バブルの名残 温泉街の「大型施設」が廃墟化 鬼怒川と草津の違いと「大江戸温泉物語」の戦略:どう立て直す?(1/6 ページ)
コロナ禍がもたらす温泉街への影響は甚大だが、「温泉の魅力」として考えさせられるのが“街づくり”という点だ。筆者は「施設そのもので集客できる強い宿は例外的で、温泉地の魅力自体が集客を左右する」と指摘する。
宿泊施設に大打撃を与え続けているコロナ禍。その一方、都市型ホテルや人気ブランド宿の中には強さが際立つ施設もある。

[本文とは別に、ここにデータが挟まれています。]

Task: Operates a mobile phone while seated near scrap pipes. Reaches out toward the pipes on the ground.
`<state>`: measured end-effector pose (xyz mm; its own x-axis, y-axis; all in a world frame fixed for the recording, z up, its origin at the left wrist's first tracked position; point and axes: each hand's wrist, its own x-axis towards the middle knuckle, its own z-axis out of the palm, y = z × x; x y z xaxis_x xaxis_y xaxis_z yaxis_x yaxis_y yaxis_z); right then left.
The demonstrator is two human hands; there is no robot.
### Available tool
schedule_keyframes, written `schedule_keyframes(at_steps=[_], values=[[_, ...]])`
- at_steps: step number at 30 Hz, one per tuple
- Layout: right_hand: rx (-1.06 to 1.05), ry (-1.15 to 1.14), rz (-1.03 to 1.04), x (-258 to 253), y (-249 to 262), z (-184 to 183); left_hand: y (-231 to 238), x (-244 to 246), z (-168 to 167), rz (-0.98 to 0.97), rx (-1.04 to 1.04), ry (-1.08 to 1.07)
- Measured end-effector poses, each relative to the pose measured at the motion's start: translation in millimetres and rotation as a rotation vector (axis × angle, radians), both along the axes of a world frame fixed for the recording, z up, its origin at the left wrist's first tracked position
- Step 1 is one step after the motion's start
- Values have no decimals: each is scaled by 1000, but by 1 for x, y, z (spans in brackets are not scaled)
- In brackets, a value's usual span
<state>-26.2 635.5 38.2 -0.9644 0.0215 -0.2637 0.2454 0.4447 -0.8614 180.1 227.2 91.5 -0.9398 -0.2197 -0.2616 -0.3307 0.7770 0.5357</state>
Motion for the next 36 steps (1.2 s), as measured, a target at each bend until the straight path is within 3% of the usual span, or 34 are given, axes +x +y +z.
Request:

そうした宿は施設やサービスのポテンシャルを最大の武器として、宿そのものをディスティネーション的な魅力としてアピールし、高い集客力を誇っている。
他方、観光地に立つ宿泊施設の影響は甚大だ。「不要不急の外出は控えましょう」と観光地へ出向くこと自体がはばかられる中、観光地は総体的に深刻な状況であることが容易に想像できる。
こうしたマイナス要素が支配する中で、「温泉の魅力」としてあらためて考えさせられるのが“街づくり”という点だ。施設そのもので集客できる強い宿は例外的であり、やはり温泉地の魅力そのものが集客を左右することは言うまでもない。

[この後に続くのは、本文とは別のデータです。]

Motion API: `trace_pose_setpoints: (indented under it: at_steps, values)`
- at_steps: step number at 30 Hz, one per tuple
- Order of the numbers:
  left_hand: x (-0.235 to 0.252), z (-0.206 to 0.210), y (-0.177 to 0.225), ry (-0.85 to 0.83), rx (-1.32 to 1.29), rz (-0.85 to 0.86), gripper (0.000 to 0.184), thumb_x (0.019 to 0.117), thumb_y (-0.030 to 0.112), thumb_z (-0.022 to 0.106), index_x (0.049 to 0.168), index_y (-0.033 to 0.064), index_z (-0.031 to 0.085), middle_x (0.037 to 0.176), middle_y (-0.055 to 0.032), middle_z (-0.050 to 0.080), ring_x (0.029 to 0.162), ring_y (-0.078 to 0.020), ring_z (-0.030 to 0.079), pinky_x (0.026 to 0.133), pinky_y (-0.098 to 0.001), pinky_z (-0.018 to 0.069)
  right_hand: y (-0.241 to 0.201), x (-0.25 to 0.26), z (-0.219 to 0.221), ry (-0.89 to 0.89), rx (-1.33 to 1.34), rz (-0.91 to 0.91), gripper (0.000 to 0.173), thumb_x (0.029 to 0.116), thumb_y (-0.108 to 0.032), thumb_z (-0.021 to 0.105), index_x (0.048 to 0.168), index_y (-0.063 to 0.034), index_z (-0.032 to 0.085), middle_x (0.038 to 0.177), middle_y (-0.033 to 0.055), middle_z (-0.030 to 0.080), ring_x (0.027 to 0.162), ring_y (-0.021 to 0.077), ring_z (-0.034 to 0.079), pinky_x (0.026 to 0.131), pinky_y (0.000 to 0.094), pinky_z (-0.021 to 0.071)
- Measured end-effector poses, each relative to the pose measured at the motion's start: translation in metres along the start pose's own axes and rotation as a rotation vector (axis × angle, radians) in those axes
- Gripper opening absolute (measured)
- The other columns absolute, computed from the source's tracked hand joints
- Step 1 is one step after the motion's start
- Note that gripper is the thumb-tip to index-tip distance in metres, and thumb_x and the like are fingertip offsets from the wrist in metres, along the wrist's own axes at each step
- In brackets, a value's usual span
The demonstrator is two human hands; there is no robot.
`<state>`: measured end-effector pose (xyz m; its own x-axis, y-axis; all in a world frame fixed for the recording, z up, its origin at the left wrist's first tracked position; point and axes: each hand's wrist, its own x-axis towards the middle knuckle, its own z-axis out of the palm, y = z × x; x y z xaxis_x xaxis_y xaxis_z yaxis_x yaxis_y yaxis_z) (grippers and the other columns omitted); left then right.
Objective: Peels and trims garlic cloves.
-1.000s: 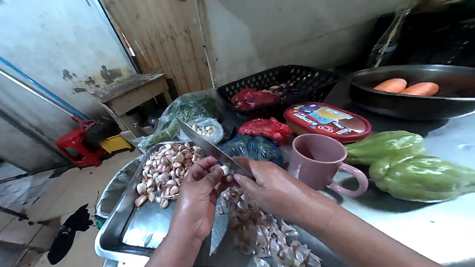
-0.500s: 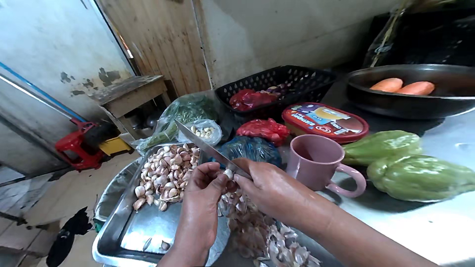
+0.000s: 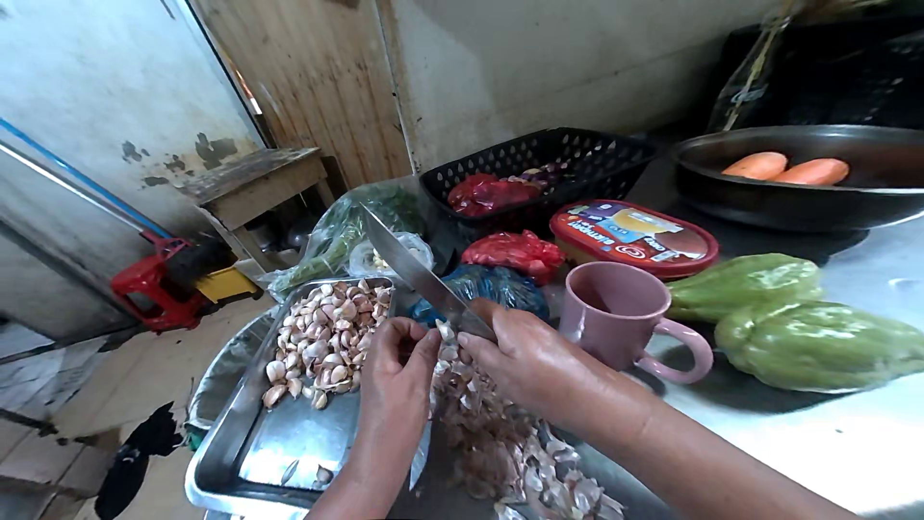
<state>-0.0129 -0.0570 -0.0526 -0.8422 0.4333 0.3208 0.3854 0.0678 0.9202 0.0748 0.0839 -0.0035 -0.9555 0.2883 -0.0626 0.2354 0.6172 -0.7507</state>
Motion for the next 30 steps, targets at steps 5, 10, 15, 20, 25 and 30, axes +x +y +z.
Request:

近年の温泉地について旅行スタイルでみると「団体から個人」というワードが想起される。団体が大挙として押し寄せていた時代、宿は“スケール勝負”といった感があった。大宴会場は必須、相応の大浴場や娯楽施設も宿の人気を左右した。
しかし、団体旅行が減少し個人旅行へシフトしていく中で、大型施設はそのスケールが仇となり、方向転換できない宿では経営破綻するケースも続出した。運良く買い手が付いてリブランドされるケースもあるが、運営する価値がないとされれば解体費用が捻出できない建物や権利関係が複雑な場合は放置されることになる。
使用されないハードは傷みの進行も早い。こうして温泉街に暗い影を落とす“廃墟問題”が露呈してきた。旅といえば明るくポジティブなイメージだけに、出向いた先に目を背けたくなるような負の遺産は温泉街にとってマイナス要素でしかない。